Craig obtiene sus respuestas, pero no le satisfacen. Según Dave, Vera está en el apartamento casi todo el tiempo, a menudo con varios amigos, salvo cuando se va de golfa el fin de semana dejando a las niñas en casa de su padre.
Junto con Frank, durante días Craig maquina varios sistemas. Si alguien resultara muerto durante el secuestro, irían a parar los dos a la silla eléctrica. Y aun admitiendo que el rapto vaya bien, si son detenidos en la frontera de Alemania Occidental, será la cárcel de por vida.
Ahora, el plan se ha convertido en algo muy serio. Craig comienza por un ligero toque al consulado americano de Ámsterdam, destino de su huida. Le explica su situación al funcionario:
—¿Podrían ustedes extenderme nuevos pasaportes para mis hijas?
—Señor, nosotros no nos ocupamos de las disputas sobre el derecho de custodia de los niños, pero si tiene usted documentos que justifican este derecho de custodia, junto con los certificados de nacimiento y las tarjetas de la Seguridad Social de sus hijas, le entregaremos pasaportes. Pero ¿cómo espera usted atravesar la frontera alemana sin papeles para las niñas?
—No se lo puedo decir.
—Le aconsejo que no lo intente. Nadie lo ha conseguido.
Sin desalentarse, Craig y Frank preparan sus disfraces. Nombre cifrado para Frank: Brad Madison. Llevará un traje de faena y se cortará los cabellos al cepillo: el mejor atuendo para fundirse en el entorno de Vera, a la que le gustan los soldados. Será un soldado americano de permiso, los bolsillos llenos de dólares. La nueva identidad de Craig: Bob Servo. Craig ha elegido el estilo mexicano: ropas amplias y gafas de sol. El hecho de vestir de paisano le permitirá instalarse en un hotel de Fulda sin levantar sospechas. Se tiñe los cabellos y el bigote de negro.

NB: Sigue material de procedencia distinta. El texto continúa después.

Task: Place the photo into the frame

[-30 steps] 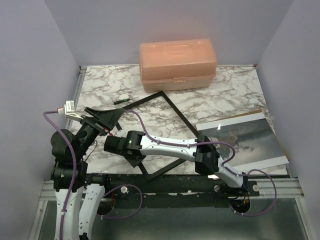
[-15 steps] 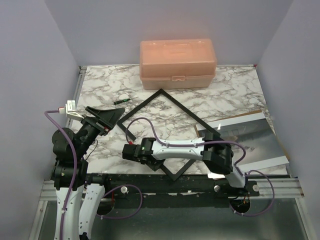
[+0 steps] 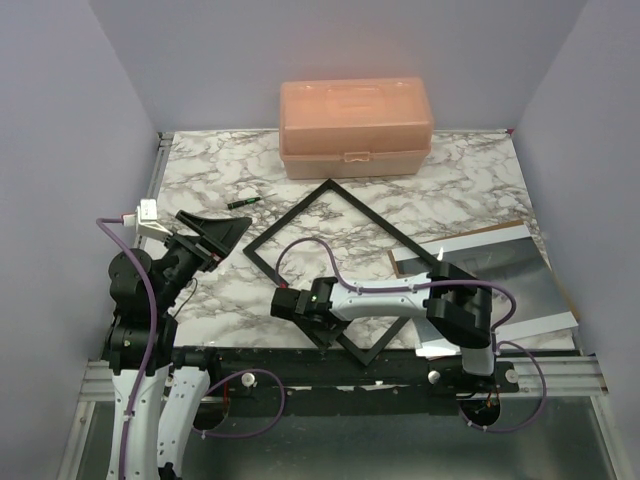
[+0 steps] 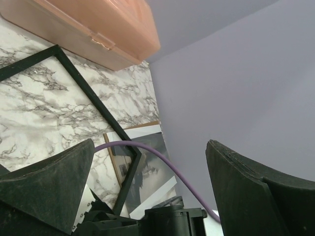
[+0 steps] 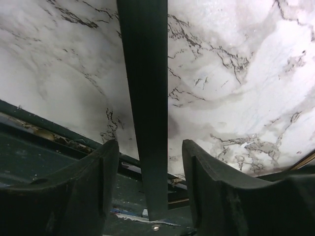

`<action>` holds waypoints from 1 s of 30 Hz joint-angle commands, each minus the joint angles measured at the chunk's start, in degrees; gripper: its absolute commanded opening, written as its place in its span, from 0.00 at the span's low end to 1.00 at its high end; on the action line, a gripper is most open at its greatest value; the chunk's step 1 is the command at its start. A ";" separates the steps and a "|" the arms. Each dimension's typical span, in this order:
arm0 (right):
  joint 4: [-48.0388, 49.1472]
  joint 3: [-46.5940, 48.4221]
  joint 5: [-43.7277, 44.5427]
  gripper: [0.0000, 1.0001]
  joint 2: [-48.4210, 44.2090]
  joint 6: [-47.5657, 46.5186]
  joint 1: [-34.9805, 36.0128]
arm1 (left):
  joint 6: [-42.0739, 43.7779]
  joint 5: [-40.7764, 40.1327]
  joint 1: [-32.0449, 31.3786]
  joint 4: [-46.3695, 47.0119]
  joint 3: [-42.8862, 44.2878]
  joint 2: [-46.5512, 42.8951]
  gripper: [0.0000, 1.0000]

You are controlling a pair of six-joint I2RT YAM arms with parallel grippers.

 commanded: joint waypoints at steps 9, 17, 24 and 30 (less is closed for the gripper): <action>6.57 3.03 -5.18 0.88 -2.59 0.19 -3.80 | 5.43 0.68 0.28 -8.29 3.67 4.62 0.98; 6.31 8.15 -4.30 0.80 4.36 -1.17 -4.87 | 15.17 -8.65 0.24 -24.34 11.20 10.19 0.98; 8.12 6.62 -5.94 0.71 5.86 -2.03 -5.88 | 19.54 -10.08 0.24 -28.65 12.69 13.16 0.99; 10.29 4.02 -8.22 0.48 4.72 -2.29 -6.46 | 20.18 -9.13 0.24 -28.29 11.30 15.09 0.98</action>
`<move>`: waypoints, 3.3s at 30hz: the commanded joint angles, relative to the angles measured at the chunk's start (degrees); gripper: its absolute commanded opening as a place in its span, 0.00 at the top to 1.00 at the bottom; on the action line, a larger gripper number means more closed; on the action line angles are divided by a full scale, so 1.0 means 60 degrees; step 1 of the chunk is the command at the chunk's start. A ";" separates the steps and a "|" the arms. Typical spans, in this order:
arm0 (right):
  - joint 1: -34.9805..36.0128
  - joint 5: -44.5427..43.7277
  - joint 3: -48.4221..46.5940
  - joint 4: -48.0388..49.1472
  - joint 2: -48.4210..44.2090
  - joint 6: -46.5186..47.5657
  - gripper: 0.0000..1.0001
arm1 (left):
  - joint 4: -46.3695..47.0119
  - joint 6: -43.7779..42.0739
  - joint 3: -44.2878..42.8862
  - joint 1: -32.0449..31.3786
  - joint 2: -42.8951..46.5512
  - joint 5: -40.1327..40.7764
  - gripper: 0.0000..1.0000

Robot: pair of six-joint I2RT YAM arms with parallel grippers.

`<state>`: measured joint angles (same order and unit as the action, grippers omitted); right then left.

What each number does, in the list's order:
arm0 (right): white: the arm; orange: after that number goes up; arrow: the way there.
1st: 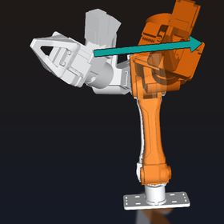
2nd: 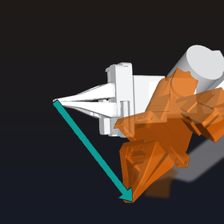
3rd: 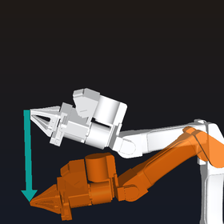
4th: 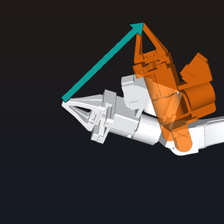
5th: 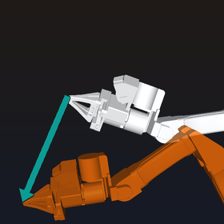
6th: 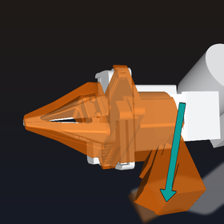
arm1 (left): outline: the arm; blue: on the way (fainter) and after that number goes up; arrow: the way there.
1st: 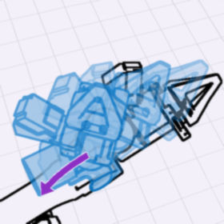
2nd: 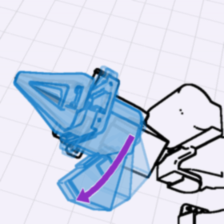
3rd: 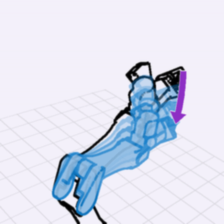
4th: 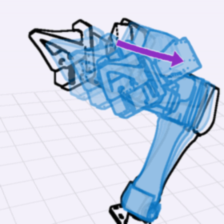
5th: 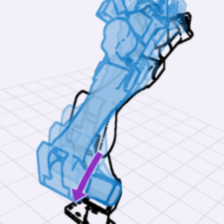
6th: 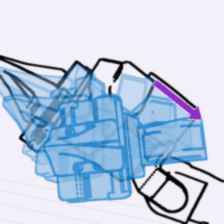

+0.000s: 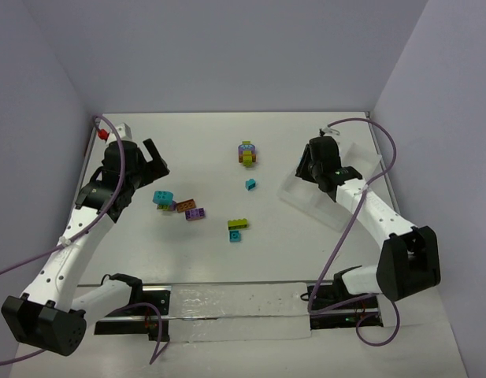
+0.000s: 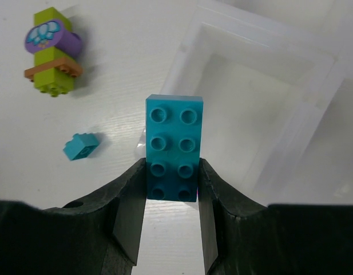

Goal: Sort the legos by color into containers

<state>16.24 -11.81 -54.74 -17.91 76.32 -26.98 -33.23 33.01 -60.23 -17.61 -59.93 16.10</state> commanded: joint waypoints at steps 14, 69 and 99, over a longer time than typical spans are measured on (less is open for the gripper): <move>-0.0291 -0.0922 -0.0553 0.0867 0.1363 0.0160 0.10 | -0.0022 0.0079 -0.0358 -0.0054 -0.0174 0.0300 0.01; 0.3091 0.0378 -0.2918 0.1231 0.4706 0.3098 0.75 | 0.0044 0.0050 -0.0273 -0.0069 -0.0207 0.0264 0.01; -0.0208 -0.1548 -0.0315 0.1229 0.1093 -0.0133 0.04 | -0.0101 0.0035 -0.0319 -0.0069 -0.0060 0.0510 0.01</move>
<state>14.85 -20.29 -52.99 -10.44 83.30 -27.64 -34.11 33.41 -60.25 -17.72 -61.08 18.24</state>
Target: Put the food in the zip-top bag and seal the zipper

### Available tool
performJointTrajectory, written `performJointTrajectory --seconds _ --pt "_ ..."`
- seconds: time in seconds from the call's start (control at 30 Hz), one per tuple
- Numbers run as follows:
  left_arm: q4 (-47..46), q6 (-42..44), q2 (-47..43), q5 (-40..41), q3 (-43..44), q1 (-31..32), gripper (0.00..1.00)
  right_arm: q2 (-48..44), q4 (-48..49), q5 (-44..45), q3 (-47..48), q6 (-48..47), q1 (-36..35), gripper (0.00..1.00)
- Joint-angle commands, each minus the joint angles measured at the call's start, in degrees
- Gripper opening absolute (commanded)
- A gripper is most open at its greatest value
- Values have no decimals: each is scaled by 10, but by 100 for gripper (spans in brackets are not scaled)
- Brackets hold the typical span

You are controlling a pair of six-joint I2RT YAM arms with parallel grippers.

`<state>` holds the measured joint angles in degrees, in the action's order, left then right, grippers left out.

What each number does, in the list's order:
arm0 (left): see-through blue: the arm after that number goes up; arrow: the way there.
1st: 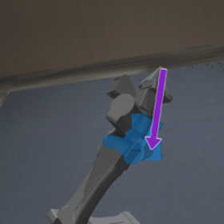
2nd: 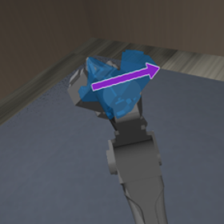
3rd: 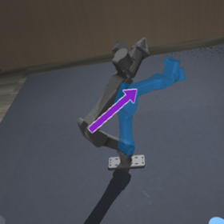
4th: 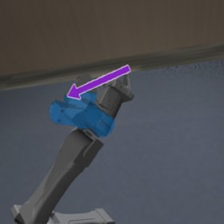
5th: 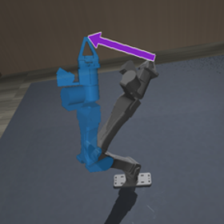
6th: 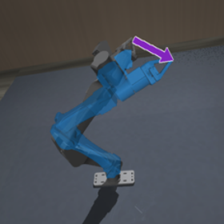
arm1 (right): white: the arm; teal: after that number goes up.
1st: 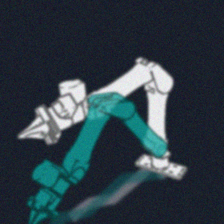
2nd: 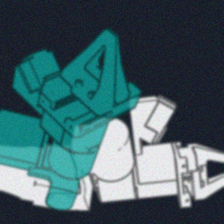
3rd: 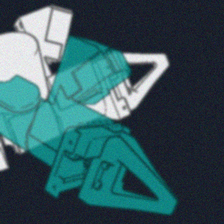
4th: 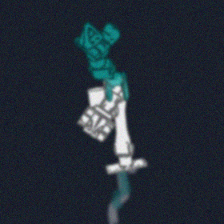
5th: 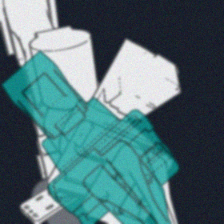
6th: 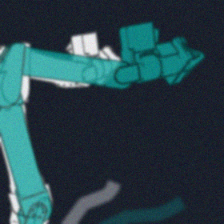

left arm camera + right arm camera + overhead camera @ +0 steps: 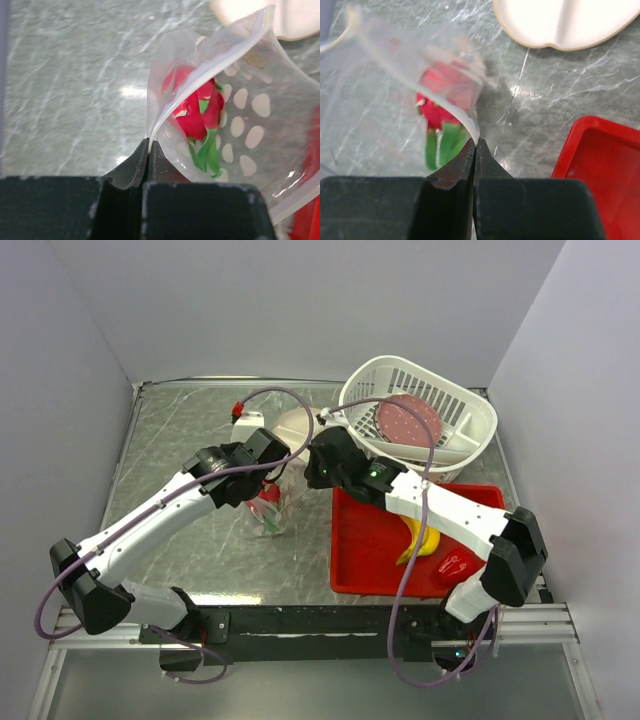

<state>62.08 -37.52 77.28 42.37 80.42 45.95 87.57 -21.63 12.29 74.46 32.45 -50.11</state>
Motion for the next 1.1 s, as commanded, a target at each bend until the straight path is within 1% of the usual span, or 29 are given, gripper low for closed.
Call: performJointTrajectory --seconds 0.0,0.03,0.1,0.13,0.2,0.23,0.3,0.33,0.37,0.4,0.43,0.47,0.5,0.53,0.57,0.6,0.67,0.73,0.77,0.8,0.9,1.07 --pt "-138 46 -30 -52 -28 -1 1 -41 10 -9 -19 -10 -10 13" --pt "-156 50 -32 -62 -34 0 1 -45 5 -4 -20 -9 -13 20" --pt "-200 63 -34 -95 -40 0 1 -49 -16 14 -17 -4 -21 27" --pt "-215 67 -34 -102 -47 0 1 -56 -24 21 -12 -1 -23 36" --pt "-242 73 -34 -129 -54 0 1 -68 -50 40 -11 13 -29 46" --pt "-264 74 -34 -137 -63 0 1 -83 -58 46 -16 19 -30 54" --pt "-289 76 -37 -153 -72 0 1 -102 -96 72 -23 53 -30 59" --pt "-305 76 -37 -166 -79 0 1 -124 -109 86 -33 67 -30 63" --pt "-312 77 -37 -171 -82 0 1 -137 -141 102 -40 84 -30 66" --pt "-315 78 -37 -175 -84 -1 1 -150 -160 115 -47 119 -29 70" --pt "-318 77 -38 -183 -87 -1 1 -174 -179 147 -61 140 -29 75" --pt "-325 80 -40 -187 -90 -1 1 -183 -229 160 -69 163 -26 78" --pt "-332 81 -45 -192 -93 -1 1 -193 -255 169 -77 210 -24 80" --pt "-335 80 -46 -201 -98 -1 1 -205 -282 188 -92 238 -18 84" --pt "-338 79 -48 -207 -99 -2 1 -210 -337 193 -101 265 -11 85" --pt "-340 77 -50 -211 -100 -2 1 -213 -361 195 -110 309 -6 85" --pt "-342 73 -53 -224 -104 -2 1 -220 -406 195 -146 338 20 87" --pt "-347 73 -59 -229 -110 -2 1 -228 -417 184 -185 366 42 89" --pt "-347 71 -60 -231 -110 -2 1 -231 -424 167 -197 372 67 89" --pt "-346 71 -62 -231 -111 -2 1 -232 -428 165 -207 390 73 88" --pt "-345 72 -66 -233 -113 -2 1 -246 -439 168 -238 429 92 81" --pt "-347 70 -70 -230 -120 -2 1 -248 -418 155 -268 436 118 79"
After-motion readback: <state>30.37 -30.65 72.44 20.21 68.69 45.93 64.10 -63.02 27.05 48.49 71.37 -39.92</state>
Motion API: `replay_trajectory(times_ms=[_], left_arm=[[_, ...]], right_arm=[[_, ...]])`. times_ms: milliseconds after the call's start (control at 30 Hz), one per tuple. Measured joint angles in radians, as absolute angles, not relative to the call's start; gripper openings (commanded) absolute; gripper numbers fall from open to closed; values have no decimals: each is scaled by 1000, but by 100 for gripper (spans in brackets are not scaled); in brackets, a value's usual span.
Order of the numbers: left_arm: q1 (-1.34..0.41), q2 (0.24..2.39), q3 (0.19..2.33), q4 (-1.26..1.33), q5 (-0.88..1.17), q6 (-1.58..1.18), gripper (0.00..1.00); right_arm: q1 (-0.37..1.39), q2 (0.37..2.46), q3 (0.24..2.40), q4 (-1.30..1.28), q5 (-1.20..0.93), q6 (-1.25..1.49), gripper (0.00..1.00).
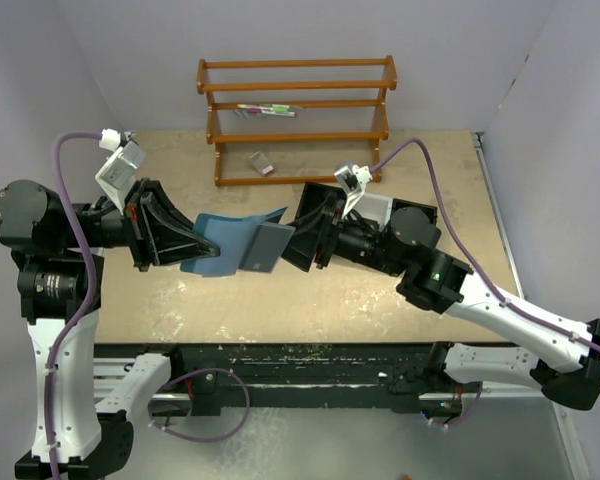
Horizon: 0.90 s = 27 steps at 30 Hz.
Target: Take the credit cards out of the card holder
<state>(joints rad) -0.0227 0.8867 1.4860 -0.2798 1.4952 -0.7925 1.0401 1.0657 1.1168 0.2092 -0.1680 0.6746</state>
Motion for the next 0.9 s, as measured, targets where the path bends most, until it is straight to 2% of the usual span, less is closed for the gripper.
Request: replay_trajectory(times_ms=[167, 233, 367, 600, 800, 900], left_arm=[[-23, 884, 1486, -290, 1496, -778, 0], [-23, 881, 1486, -299, 1498, -768, 0], [-23, 879, 1486, -309, 1512, -767, 0], [-23, 878, 1486, -286, 1531, -802, 0], [-23, 876, 1486, -241, 1533, -846, 0], [-23, 876, 1486, -237, 1533, -855, 0]], right_arm=[[1040, 1066, 1112, 259, -193, 695, 51], [1039, 1063, 1083, 334, -233, 708, 56], [1038, 1063, 1034, 440, -316, 732, 59], [1039, 1053, 1016, 491, -376, 732, 67], [1042, 992, 1005, 443, -323, 710, 78], [1042, 956, 1005, 421, -276, 696, 91]])
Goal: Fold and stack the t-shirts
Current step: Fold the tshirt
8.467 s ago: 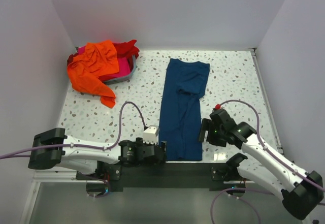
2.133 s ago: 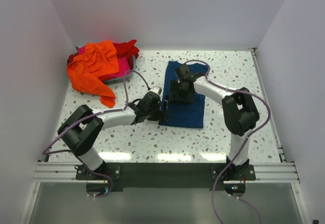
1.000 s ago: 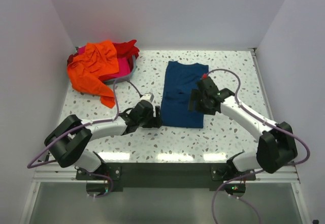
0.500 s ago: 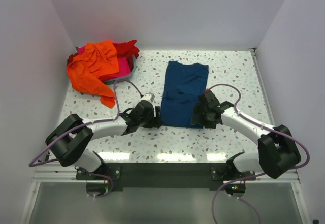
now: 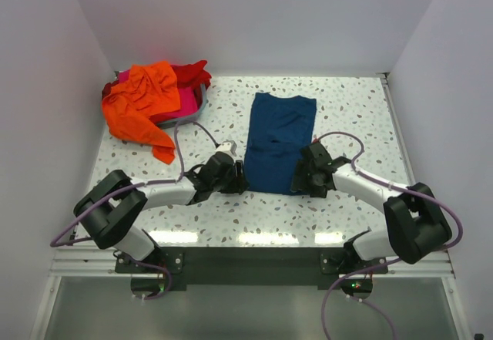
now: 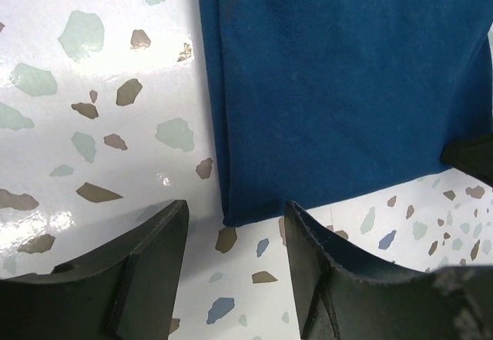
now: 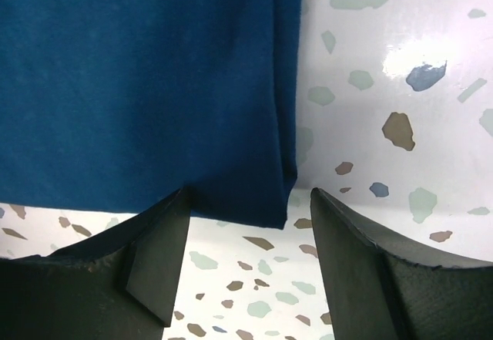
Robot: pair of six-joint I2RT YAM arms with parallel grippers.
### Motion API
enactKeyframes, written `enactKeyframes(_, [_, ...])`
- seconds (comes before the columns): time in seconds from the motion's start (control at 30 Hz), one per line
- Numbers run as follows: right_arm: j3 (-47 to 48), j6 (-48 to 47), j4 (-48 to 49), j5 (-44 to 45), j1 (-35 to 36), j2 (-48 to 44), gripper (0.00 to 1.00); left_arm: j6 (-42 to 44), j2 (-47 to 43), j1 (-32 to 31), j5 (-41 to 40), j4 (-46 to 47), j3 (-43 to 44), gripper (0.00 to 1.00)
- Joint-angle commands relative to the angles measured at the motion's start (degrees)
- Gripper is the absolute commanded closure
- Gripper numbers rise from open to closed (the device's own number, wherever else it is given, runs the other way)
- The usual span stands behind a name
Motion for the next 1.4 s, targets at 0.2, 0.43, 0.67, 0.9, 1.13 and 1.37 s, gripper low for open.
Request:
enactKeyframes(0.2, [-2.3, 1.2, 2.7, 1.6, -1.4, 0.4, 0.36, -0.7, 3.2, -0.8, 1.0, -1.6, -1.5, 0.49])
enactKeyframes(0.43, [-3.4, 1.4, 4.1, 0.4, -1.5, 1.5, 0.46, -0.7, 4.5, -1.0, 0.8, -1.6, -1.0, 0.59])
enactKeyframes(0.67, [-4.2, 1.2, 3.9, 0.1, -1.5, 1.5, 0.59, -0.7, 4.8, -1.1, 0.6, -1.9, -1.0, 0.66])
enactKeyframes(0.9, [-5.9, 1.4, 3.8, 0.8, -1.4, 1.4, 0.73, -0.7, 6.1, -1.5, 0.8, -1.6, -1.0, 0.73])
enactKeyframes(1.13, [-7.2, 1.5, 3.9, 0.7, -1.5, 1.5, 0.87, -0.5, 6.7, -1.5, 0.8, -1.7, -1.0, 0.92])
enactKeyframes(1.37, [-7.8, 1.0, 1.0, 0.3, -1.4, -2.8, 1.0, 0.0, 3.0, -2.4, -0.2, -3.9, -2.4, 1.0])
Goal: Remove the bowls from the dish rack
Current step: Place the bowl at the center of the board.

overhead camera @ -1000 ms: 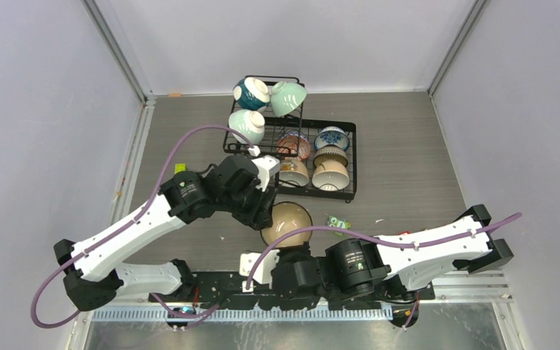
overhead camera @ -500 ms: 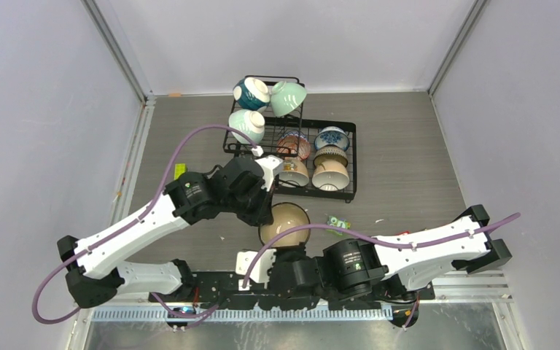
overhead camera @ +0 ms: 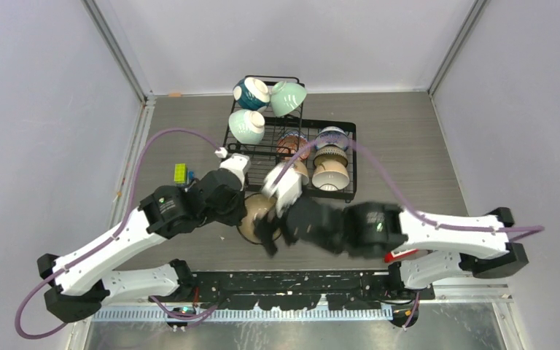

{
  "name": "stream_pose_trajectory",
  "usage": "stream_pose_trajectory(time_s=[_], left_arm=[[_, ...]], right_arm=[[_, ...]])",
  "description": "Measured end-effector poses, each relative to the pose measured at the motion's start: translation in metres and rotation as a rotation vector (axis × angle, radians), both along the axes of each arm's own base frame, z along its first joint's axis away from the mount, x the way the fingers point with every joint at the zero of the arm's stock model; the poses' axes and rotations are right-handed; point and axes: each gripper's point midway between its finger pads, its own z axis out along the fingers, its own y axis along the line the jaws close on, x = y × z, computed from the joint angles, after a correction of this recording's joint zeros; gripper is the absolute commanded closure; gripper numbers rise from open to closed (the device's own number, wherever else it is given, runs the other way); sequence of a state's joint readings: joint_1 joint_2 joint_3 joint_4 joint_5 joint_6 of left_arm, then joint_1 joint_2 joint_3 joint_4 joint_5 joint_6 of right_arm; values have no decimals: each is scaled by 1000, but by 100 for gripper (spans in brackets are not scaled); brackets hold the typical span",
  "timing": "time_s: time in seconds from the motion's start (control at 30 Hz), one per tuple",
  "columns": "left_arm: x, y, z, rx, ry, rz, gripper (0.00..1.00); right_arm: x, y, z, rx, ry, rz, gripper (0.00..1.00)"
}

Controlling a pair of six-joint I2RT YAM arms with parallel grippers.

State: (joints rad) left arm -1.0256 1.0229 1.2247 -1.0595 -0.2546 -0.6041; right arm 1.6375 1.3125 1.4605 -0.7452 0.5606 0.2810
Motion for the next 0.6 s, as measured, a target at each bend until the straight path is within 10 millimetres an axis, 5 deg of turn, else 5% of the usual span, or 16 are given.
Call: stream_pose_trajectory(time_s=[0.17,0.23,0.37,0.6], left_arm=[[-3,25,-8,-19,-20,100,100],[-6,33,-15,-21,-16,134,100],[-10,45,-26,-25,2,193,100],[-13,57,-39,-42,27,297,100]], right_arm=[[91,-51,39,360,206,-406,0],[95,-72,45,451,255,-460,0],[91,-81,40,538,338,-495,0],[98,-61,-35,394,438,-635,2]])
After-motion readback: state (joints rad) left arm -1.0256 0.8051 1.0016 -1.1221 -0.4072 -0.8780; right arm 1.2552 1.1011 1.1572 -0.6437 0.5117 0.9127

El 30 de abril de 1988, Frank y Craig llegan a Ámsterdam y suben a un tren que les llevará a Fráncfort. Craig ha preferido no tomar el vuelo directo a Alemania.
Según las «confidencias» de Dave, el padre de Vera ha avisado al servicio de inmigración para que, llegado el caso, impidan a Craig salir del país con las niñas. Así pues, está marcado, y su pasaporte también. El tren es más seguro, aunque habrá un control a cada lado de la frontera. Si los aduaneros verifican el número de pasaporte de Craig por el ordenador… la aventura fracasará. Para evitarlo, Craig lleva su pasaporte a la vista entre las manos, y finge dormir. La estratagema funciona en el primer puesto fronterizo. Frank dice a los aduaneros: «Duerme. No hemos dormido en las últimas veintiocho horas. Está reventado.»
Pero en el puesto siguiente suben otros aduaneros. Con las palmas de las manos húmedas, fingiendo dormir, Craig los oye llegar. Uno de los aduaneros le empuja con el codo dos veces. Frank gruñe:
—¡Déjele dormir! Sus compañeros han examinado ya su pasaporte. ¿Cuántas veces lo quieren ver?